▶ DATASET CONTENT
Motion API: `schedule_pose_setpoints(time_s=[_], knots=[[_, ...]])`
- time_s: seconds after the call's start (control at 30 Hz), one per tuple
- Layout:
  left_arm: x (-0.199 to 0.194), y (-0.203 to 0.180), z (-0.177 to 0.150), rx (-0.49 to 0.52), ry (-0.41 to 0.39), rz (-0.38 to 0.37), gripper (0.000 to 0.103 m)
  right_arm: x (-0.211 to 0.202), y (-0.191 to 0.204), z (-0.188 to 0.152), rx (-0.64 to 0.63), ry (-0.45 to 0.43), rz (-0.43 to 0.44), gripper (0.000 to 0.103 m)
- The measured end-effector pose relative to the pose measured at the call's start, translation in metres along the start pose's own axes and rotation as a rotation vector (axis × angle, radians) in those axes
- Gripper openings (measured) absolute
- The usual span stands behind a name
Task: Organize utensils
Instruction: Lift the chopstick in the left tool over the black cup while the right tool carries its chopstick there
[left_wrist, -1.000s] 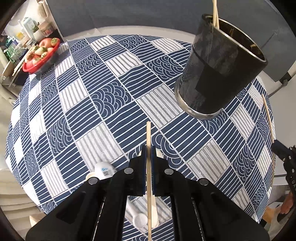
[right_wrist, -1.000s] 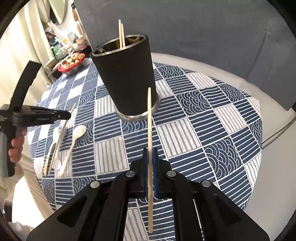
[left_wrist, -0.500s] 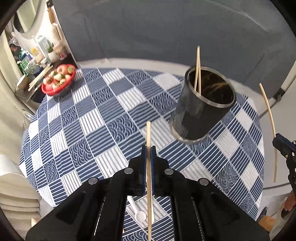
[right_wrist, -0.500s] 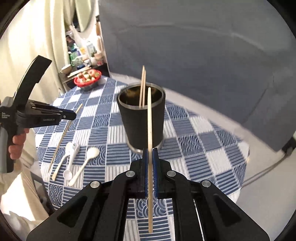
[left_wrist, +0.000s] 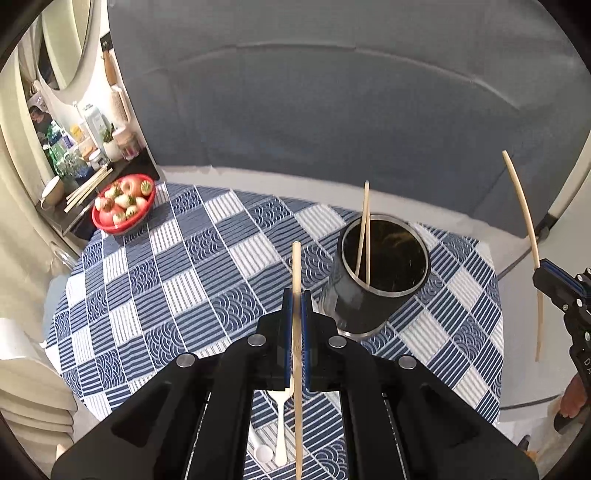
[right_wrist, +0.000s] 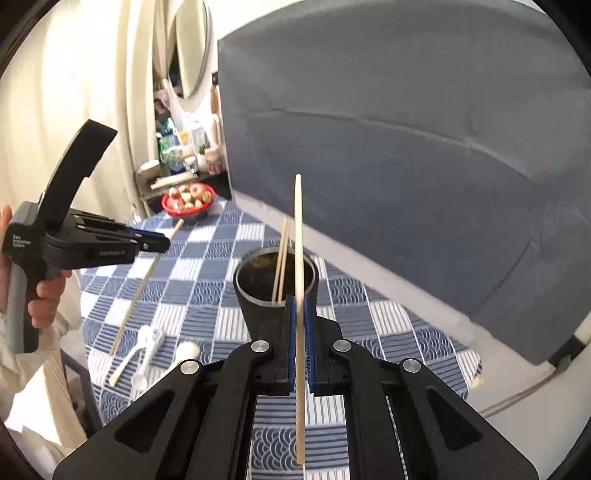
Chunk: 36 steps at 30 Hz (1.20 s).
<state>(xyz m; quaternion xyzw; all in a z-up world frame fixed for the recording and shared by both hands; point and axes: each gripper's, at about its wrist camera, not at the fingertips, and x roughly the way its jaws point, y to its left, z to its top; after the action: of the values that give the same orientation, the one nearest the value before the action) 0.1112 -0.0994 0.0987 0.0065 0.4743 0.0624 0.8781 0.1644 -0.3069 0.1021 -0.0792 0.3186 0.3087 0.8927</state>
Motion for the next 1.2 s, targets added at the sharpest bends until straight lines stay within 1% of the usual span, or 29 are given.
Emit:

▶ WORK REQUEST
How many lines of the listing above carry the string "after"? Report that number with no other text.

▶ FINAL ANSWER
2